Built in the 6th century as a private chapel for Queen Bertha, it contains numerous even older Roman bricks incorporated into the Anglo Saxon choir, including remnants of a Roman tomb.
The graveyard is also interesting because it is the final resting place of Mary Tourtel, the creator of the iconic British fictional character Rupert the Bear.
Canterbury’s address is 1 N. Holmes Road.
The annual two-week Canterbury Festival, billed as “Kent’s International Arts Festival,” takes place each October and is one of the most important cultural events in South East England.
The festival draws up to 70,000 people and offers an impressive 200 activities, including classical music, contemporary dance, comedy, world music, theatre, lectures, and visual arts.
The venues are equally impressive and add to the overall experience. Canterbury Cathedral and the Marlowe Theater are among them, as is a massive marquee built specifically for such occasions.
Stour Music is another worthwhile festival to attend.
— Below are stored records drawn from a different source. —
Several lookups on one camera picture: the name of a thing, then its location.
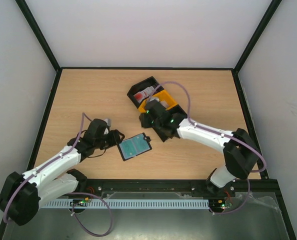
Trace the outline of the black bin with teal cards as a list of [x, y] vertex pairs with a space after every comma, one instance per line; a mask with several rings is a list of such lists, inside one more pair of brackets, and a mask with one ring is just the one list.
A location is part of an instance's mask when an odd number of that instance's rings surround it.
[[182, 120], [187, 118], [187, 113], [177, 104], [170, 110], [159, 103], [149, 110], [151, 127], [157, 133], [162, 142], [173, 137], [180, 138], [177, 132]]

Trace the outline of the teal credit card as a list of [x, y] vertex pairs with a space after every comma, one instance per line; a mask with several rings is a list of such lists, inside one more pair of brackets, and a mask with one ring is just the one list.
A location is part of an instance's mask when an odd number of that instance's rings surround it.
[[151, 149], [149, 143], [146, 140], [146, 137], [143, 134], [139, 134], [132, 138], [133, 144], [135, 146], [136, 152], [138, 154], [144, 153]]
[[120, 147], [120, 150], [122, 152], [123, 158], [125, 160], [133, 158], [137, 154], [136, 147], [134, 146], [132, 140], [130, 140], [130, 139], [122, 141], [120, 143], [119, 147]]

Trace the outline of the black leather card holder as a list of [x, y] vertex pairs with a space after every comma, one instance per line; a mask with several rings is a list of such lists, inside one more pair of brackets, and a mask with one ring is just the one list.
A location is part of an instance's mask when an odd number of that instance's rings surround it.
[[151, 138], [144, 132], [123, 140], [117, 145], [122, 160], [125, 162], [152, 150]]

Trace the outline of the yellow plastic bin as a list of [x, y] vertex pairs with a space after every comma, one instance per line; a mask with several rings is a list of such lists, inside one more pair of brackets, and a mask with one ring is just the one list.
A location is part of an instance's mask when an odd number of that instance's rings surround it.
[[[158, 93], [155, 93], [155, 94], [153, 95], [153, 97], [158, 97], [160, 101], [165, 100], [165, 101], [169, 104], [169, 107], [166, 108], [167, 110], [170, 110], [171, 108], [175, 107], [175, 106], [178, 104], [178, 103], [174, 100], [174, 98], [169, 94], [169, 92], [166, 91], [165, 89], [162, 90], [162, 91], [160, 91], [160, 92], [158, 92]], [[147, 102], [148, 102], [148, 99], [149, 99], [149, 97], [145, 98], [145, 99], [141, 102], [141, 104], [139, 105], [139, 107], [137, 108], [138, 111], [139, 111], [140, 113], [145, 113], [145, 112], [146, 112], [146, 110], [145, 110], [145, 106], [146, 106], [146, 104], [147, 104]]]

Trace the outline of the black bin with red cards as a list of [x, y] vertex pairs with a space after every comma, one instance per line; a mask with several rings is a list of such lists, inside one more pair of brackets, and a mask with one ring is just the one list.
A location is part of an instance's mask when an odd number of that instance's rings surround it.
[[137, 100], [134, 98], [134, 94], [136, 94], [137, 92], [142, 91], [145, 88], [150, 87], [150, 86], [153, 86], [155, 89], [158, 85], [159, 85], [158, 81], [153, 76], [150, 76], [150, 77], [146, 78], [145, 80], [133, 85], [129, 89], [127, 96], [132, 101], [132, 103], [135, 105], [135, 107], [138, 108], [141, 103], [137, 102]]

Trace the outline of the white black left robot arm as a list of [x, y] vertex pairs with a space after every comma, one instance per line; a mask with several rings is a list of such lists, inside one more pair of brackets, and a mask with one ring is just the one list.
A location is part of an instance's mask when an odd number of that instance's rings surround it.
[[24, 173], [14, 171], [8, 175], [0, 192], [3, 221], [23, 226], [48, 202], [76, 191], [83, 192], [87, 177], [74, 166], [94, 157], [95, 150], [106, 151], [124, 140], [123, 133], [110, 127], [108, 118], [95, 118], [87, 130], [81, 129], [46, 162]]

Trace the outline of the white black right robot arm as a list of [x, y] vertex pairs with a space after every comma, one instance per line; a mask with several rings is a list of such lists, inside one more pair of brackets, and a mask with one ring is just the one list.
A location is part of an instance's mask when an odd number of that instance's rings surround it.
[[219, 195], [235, 179], [247, 179], [258, 160], [263, 159], [244, 129], [229, 131], [201, 124], [183, 111], [166, 109], [157, 99], [146, 102], [139, 120], [143, 128], [154, 129], [163, 141], [174, 137], [191, 140], [223, 154], [223, 166], [215, 168], [205, 181], [212, 196]]

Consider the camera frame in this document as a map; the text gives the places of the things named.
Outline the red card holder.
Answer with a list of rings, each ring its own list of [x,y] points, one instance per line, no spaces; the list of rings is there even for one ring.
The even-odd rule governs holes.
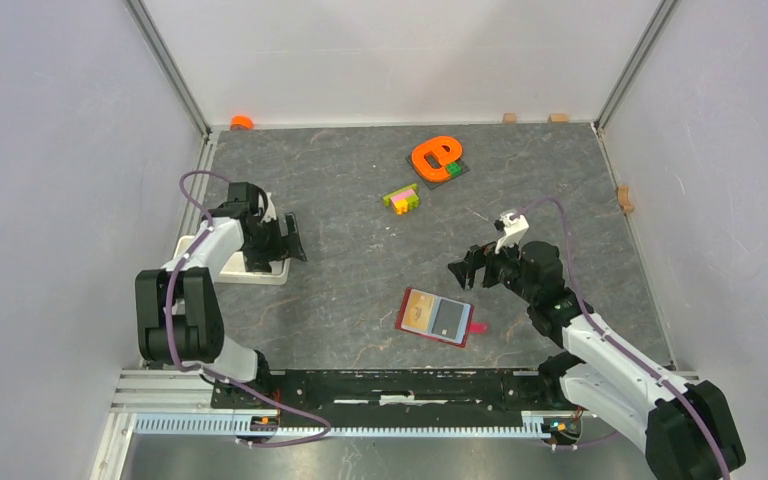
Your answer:
[[[472,304],[408,287],[394,327],[402,332],[464,348],[471,335],[489,331],[486,322],[473,319],[474,311]]]

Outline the yellow credit card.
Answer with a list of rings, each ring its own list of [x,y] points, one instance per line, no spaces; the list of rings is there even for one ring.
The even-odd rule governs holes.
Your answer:
[[[399,326],[406,331],[427,334],[432,323],[435,302],[432,294],[409,289],[403,301]]]

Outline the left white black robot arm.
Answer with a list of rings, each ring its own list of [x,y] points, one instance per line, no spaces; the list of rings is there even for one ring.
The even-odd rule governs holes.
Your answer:
[[[135,279],[138,348],[143,359],[198,371],[222,382],[250,407],[274,394],[263,355],[230,339],[215,285],[235,256],[251,282],[276,274],[284,284],[291,260],[306,261],[297,217],[279,216],[271,193],[249,182],[229,185],[219,206],[204,209],[189,246]]]

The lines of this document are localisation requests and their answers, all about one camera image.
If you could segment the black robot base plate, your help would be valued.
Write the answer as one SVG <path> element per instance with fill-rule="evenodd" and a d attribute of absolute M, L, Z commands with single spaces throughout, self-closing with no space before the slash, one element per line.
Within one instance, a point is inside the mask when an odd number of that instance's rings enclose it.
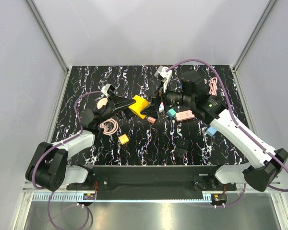
<path fill-rule="evenodd" d="M 218 166 L 95 166 L 82 184 L 68 190 L 93 191 L 97 200 L 196 200 L 203 192 L 235 191 L 214 176 Z"/>

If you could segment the yellow cube socket adapter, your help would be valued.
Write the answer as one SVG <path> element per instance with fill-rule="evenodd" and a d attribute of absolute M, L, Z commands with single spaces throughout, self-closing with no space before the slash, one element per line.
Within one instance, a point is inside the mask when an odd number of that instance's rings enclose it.
<path fill-rule="evenodd" d="M 141 119 L 144 119 L 146 117 L 146 115 L 141 114 L 141 112 L 147 108 L 149 106 L 149 102 L 139 96 L 139 95 L 135 95 L 133 97 L 133 99 L 135 100 L 135 103 L 130 105 L 128 108 L 138 117 L 140 117 Z"/>

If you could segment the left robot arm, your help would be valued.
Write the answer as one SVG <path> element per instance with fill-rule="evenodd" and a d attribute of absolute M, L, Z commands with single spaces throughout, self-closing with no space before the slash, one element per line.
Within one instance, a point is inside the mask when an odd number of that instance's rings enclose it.
<path fill-rule="evenodd" d="M 67 161 L 80 151 L 94 146 L 103 135 L 100 127 L 106 120 L 118 115 L 136 103 L 135 99 L 117 95 L 108 96 L 107 104 L 99 110 L 84 109 L 78 115 L 80 131 L 70 138 L 55 142 L 41 142 L 25 173 L 26 180 L 36 189 L 56 191 L 63 184 L 77 183 L 88 190 L 94 185 L 93 176 L 81 166 L 68 166 Z"/>

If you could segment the black cube socket adapter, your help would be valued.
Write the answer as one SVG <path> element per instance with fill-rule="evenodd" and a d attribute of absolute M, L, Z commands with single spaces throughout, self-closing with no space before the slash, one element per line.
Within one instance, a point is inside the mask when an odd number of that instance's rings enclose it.
<path fill-rule="evenodd" d="M 184 158 L 188 151 L 189 141 L 186 139 L 177 139 L 176 146 L 174 148 L 174 155 L 178 158 Z"/>

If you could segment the white multicolour power strip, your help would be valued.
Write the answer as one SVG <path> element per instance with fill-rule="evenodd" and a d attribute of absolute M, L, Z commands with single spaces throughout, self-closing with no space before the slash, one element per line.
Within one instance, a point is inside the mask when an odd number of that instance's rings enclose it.
<path fill-rule="evenodd" d="M 159 112 L 160 113 L 164 112 L 164 104 L 163 104 L 163 102 L 161 102 L 160 105 L 159 105 Z"/>

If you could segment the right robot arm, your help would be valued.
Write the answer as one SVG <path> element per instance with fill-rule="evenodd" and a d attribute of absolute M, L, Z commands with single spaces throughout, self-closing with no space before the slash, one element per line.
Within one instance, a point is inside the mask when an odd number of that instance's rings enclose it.
<path fill-rule="evenodd" d="M 212 189 L 219 190 L 228 183 L 244 183 L 263 192 L 270 186 L 288 159 L 285 149 L 275 149 L 250 131 L 230 113 L 222 98 L 209 94 L 204 77 L 196 71 L 187 71 L 179 77 L 181 89 L 177 92 L 167 89 L 171 71 L 158 70 L 155 77 L 161 84 L 151 95 L 144 115 L 158 118 L 160 104 L 188 107 L 197 119 L 224 135 L 247 158 L 247 164 L 220 166 L 208 178 Z"/>

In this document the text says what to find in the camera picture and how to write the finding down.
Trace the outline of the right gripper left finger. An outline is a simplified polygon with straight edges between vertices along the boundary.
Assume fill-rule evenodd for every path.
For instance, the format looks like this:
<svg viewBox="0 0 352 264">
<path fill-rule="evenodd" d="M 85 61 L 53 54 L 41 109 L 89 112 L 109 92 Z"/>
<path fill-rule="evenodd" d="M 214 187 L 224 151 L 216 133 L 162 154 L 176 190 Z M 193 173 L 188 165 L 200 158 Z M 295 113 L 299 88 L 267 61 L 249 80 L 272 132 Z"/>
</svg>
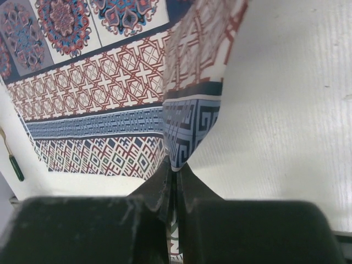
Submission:
<svg viewBox="0 0 352 264">
<path fill-rule="evenodd" d="M 169 263 L 168 157 L 131 194 L 32 197 L 1 236 L 1 263 Z"/>
</svg>

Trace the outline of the patterned placemat cloth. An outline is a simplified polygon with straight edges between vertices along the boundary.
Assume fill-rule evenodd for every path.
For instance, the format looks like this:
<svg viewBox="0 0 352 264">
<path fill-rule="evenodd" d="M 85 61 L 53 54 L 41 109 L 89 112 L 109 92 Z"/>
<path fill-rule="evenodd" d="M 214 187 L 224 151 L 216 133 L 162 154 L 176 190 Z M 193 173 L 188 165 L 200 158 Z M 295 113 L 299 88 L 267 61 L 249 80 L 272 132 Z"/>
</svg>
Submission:
<svg viewBox="0 0 352 264">
<path fill-rule="evenodd" d="M 50 172 L 180 170 L 215 125 L 248 1 L 1 1 L 1 78 Z"/>
</svg>

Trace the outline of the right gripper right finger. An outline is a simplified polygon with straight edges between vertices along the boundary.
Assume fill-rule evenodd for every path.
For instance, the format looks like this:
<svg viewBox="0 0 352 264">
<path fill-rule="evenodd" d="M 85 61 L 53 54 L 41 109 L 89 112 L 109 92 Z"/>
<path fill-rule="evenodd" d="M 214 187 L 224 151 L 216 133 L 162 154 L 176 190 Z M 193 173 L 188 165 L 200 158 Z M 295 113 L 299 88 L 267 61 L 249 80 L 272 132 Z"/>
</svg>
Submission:
<svg viewBox="0 0 352 264">
<path fill-rule="evenodd" d="M 322 211 L 307 201 L 225 200 L 190 169 L 176 174 L 185 263 L 344 263 Z"/>
</svg>

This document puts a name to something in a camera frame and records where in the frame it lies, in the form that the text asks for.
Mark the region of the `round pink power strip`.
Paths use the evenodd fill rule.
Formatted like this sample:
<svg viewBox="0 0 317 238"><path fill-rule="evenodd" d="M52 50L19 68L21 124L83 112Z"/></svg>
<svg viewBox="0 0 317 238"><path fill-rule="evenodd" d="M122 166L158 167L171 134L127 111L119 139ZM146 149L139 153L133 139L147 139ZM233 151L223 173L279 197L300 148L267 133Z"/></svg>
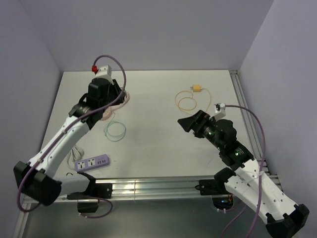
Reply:
<svg viewBox="0 0 317 238"><path fill-rule="evenodd" d="M101 118L101 121L104 121L104 120L109 119L109 118L111 117L111 115L112 115L112 111L111 111L111 110L110 110L110 111L105 111L105 112L103 113L103 116L102 116L102 118Z"/></svg>

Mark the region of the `yellow charger plug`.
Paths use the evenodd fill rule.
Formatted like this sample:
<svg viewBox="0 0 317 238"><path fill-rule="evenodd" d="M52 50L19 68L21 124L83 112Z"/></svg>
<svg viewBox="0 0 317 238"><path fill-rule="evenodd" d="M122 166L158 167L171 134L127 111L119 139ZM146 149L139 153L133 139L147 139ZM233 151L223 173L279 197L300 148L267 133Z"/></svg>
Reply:
<svg viewBox="0 0 317 238"><path fill-rule="evenodd" d="M193 84L193 85L190 87L190 89L192 90L192 92L198 93L198 92L201 92L202 87L201 87L201 85L199 85L199 84Z"/></svg>

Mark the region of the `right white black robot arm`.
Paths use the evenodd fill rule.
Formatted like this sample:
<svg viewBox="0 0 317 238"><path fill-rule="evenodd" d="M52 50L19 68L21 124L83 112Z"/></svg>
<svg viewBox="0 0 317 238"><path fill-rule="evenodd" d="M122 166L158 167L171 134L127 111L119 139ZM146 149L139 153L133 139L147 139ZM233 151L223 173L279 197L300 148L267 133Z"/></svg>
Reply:
<svg viewBox="0 0 317 238"><path fill-rule="evenodd" d="M237 140L232 121L211 117L200 110L177 122L185 132L208 140L219 150L219 157L226 165L210 184L199 182L201 194L217 191L235 195L255 211L273 238L291 238L304 227L309 209L290 199L260 169L253 154Z"/></svg>

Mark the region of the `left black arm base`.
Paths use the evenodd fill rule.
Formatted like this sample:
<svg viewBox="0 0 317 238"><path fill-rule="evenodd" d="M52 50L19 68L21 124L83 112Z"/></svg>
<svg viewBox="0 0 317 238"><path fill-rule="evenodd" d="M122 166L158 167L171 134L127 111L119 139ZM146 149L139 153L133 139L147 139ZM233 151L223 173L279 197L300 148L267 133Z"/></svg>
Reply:
<svg viewBox="0 0 317 238"><path fill-rule="evenodd" d="M101 199L109 200L112 195L112 183L97 183L91 191L85 193L71 193L66 196L67 200L85 200L92 197L97 198L97 202L77 202L77 211L79 213L95 213L99 208Z"/></svg>

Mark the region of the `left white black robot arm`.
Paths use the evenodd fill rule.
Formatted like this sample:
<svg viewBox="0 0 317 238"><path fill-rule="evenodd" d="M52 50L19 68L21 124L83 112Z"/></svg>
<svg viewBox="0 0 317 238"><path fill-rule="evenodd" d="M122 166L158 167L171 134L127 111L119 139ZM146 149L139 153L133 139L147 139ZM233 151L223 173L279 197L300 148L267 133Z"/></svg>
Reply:
<svg viewBox="0 0 317 238"><path fill-rule="evenodd" d="M79 102L72 107L63 126L50 142L27 163L19 161L13 168L18 194L25 194L44 206L59 196L77 193L85 198L96 194L96 179L84 172L55 178L56 171L74 145L102 118L104 111L124 98L124 86L115 79L92 79Z"/></svg>

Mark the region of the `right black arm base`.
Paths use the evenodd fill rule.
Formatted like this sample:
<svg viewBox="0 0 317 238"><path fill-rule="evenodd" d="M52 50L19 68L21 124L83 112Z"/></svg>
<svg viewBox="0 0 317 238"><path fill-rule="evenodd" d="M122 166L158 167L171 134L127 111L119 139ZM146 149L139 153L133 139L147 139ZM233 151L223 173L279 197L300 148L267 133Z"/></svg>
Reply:
<svg viewBox="0 0 317 238"><path fill-rule="evenodd" d="M195 190L198 190L201 196L211 196L212 204L216 209L224 211L235 206L233 194L229 193L224 184L217 179L201 179Z"/></svg>

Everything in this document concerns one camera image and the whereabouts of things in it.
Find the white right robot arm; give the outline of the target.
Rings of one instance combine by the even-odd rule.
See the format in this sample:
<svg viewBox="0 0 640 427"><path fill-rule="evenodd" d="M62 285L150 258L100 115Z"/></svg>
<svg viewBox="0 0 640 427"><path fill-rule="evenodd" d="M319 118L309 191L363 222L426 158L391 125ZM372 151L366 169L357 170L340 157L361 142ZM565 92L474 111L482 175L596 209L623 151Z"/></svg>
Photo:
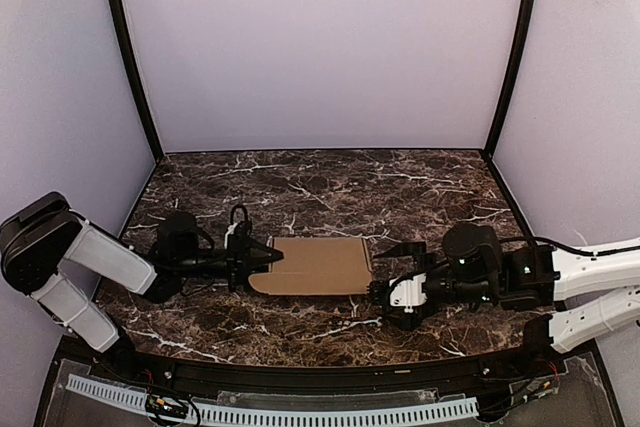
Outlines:
<svg viewBox="0 0 640 427"><path fill-rule="evenodd" d="M529 352L568 353L638 320L638 241L577 248L536 236L517 240L521 248L506 252L508 239L492 227L458 223L443 236L440 253L423 242L399 243L381 258L409 257L414 271L371 282L368 295L384 317L414 330L445 304L525 311L598 293L582 306L527 322L523 347Z"/></svg>

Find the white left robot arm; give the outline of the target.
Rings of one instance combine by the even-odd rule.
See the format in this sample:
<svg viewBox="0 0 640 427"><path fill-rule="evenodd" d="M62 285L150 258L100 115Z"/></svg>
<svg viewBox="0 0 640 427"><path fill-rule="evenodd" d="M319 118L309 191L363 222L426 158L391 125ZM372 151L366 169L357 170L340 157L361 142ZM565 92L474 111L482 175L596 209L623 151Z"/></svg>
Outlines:
<svg viewBox="0 0 640 427"><path fill-rule="evenodd" d="M63 273L62 263L81 265L156 304L180 294L189 278L223 280L234 290L284 254L252 238L245 206L232 210L242 218L231 220L222 247L193 214L176 211L157 226L155 243L142 255L50 192L2 222L2 276L94 351L127 349L127 335Z"/></svg>

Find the brown cardboard box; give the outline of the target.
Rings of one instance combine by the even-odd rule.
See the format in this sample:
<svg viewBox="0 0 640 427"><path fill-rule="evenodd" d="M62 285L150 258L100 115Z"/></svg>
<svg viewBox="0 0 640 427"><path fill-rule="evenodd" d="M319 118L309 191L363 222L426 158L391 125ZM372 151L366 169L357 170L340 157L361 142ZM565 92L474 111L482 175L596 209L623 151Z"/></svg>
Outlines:
<svg viewBox="0 0 640 427"><path fill-rule="evenodd" d="M276 237L284 257L265 273L248 277L251 288L270 296L364 295L373 280L366 241L358 237Z"/></svg>

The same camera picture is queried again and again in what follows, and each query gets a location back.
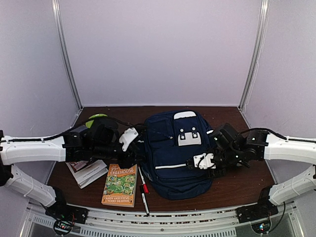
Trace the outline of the navy blue backpack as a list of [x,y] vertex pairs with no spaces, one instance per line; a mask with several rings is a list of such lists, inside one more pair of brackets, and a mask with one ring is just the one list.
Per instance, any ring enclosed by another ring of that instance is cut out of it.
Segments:
[[154,190],[168,200],[194,198],[207,192],[212,179],[208,170],[186,166],[195,155],[208,153],[216,145],[210,141],[209,123],[196,111],[169,111],[144,122],[146,161],[143,174]]

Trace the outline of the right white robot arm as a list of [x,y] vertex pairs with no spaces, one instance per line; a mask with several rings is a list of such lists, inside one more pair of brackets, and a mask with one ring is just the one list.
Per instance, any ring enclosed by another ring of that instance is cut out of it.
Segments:
[[272,205],[280,205],[315,190],[315,139],[283,136],[267,128],[251,128],[245,133],[247,136],[237,132],[229,123],[207,133],[210,141],[216,144],[212,151],[215,170],[224,170],[236,164],[248,167],[251,160],[289,160],[310,164],[307,170],[295,177],[264,188],[253,207],[256,217],[265,217],[272,210]]

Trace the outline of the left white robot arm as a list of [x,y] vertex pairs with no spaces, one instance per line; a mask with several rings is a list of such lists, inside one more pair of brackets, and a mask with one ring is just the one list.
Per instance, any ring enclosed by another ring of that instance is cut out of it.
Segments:
[[121,168],[130,168],[142,156],[136,145],[139,132],[129,127],[119,134],[117,125],[97,124],[80,130],[71,128],[48,137],[0,136],[0,184],[37,200],[60,219],[71,215],[63,192],[21,171],[16,164],[28,161],[90,161],[115,159]]

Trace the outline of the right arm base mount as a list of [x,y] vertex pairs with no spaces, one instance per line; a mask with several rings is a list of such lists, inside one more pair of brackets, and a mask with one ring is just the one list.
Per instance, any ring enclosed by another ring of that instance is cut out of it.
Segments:
[[254,204],[236,209],[239,223],[250,222],[257,234],[267,234],[272,229],[271,217],[278,214],[278,208],[272,204]]

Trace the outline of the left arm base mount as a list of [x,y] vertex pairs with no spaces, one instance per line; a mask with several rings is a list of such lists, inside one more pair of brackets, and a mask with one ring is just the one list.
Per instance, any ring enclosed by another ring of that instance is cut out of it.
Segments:
[[59,236],[68,235],[76,223],[85,224],[88,216],[88,209],[67,204],[63,208],[53,206],[44,206],[44,208],[45,214],[55,220],[52,228]]

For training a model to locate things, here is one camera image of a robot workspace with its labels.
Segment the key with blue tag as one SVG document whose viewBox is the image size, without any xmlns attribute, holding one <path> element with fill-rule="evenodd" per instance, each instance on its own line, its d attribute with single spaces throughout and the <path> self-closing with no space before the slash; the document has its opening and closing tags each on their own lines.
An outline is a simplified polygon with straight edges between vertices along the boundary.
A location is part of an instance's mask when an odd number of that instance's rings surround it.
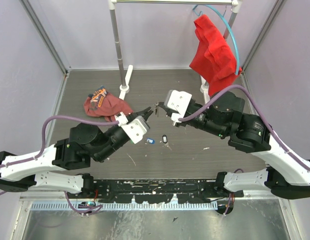
<svg viewBox="0 0 310 240">
<path fill-rule="evenodd" d="M 152 139 L 152 138 L 146 138 L 145 142 L 146 142 L 147 144 L 155 144 L 155 140 Z"/>
</svg>

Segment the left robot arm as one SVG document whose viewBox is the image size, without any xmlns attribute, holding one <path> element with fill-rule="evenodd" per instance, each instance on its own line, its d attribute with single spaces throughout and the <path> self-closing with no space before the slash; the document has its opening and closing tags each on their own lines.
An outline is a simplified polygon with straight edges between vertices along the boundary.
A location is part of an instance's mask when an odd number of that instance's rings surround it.
<svg viewBox="0 0 310 240">
<path fill-rule="evenodd" d="M 115 122 L 94 122 L 76 117 L 56 115 L 44 122 L 42 133 L 52 120 L 78 122 L 69 137 L 46 147 L 42 137 L 40 151 L 15 155 L 0 152 L 0 190 L 20 193 L 28 190 L 58 190 L 90 198 L 95 193 L 94 178 L 88 174 L 66 175 L 63 171 L 85 169 L 91 161 L 102 163 L 127 142 L 139 143 L 150 127 L 153 110 L 148 107 L 128 115 L 119 113 Z"/>
</svg>

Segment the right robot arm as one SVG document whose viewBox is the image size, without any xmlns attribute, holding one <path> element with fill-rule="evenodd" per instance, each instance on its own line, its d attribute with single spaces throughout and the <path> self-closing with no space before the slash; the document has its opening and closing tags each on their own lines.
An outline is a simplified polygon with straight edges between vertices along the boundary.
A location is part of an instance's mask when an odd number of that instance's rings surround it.
<svg viewBox="0 0 310 240">
<path fill-rule="evenodd" d="M 252 154 L 263 160 L 266 167 L 252 172 L 219 172 L 214 191 L 220 197 L 247 190 L 269 190 L 273 195 L 288 199 L 310 198 L 310 160 L 305 160 L 282 143 L 260 116 L 244 113 L 245 100 L 234 93 L 216 93 L 214 103 L 193 119 L 192 114 L 202 105 L 184 91 L 170 90 L 157 107 L 165 110 L 175 127 L 191 126 L 228 138 L 228 145 L 237 151 Z"/>
</svg>
Every June, this popular 10-day event includes opera, choral, and chamber concerts, as well as recitals.
Canterbury Roman Museum, built around the ruins of an original Roman town house, is a must-see for anyone interested in learning about Britain’s Roman past.
The museum includes significant Roman finds, including a horde of silver, as well as an interactive timeline that tracks the journey back in time from present-day Canterbury to the original Roman settlement, in addition to an exquisite 2,000-year-old mosaic pavement discovered after the city was bombed in WWII.
Along the way, you’ll learn about the construction of the town, visit an authentic reproduction Roman marketplace, and handle replica dishes in a recreated Roman dining room.
Guided tours for groups are available and must be reserved in advance; workshops and educational programmes for children are also available.
Another interesting museum to visit is the Kent Museum of Freemasonry. It is located in St. Peters Place and contains exhibits depicting the history of the movement since its inception.
Longmarket, Butchery Lane, Canterbury.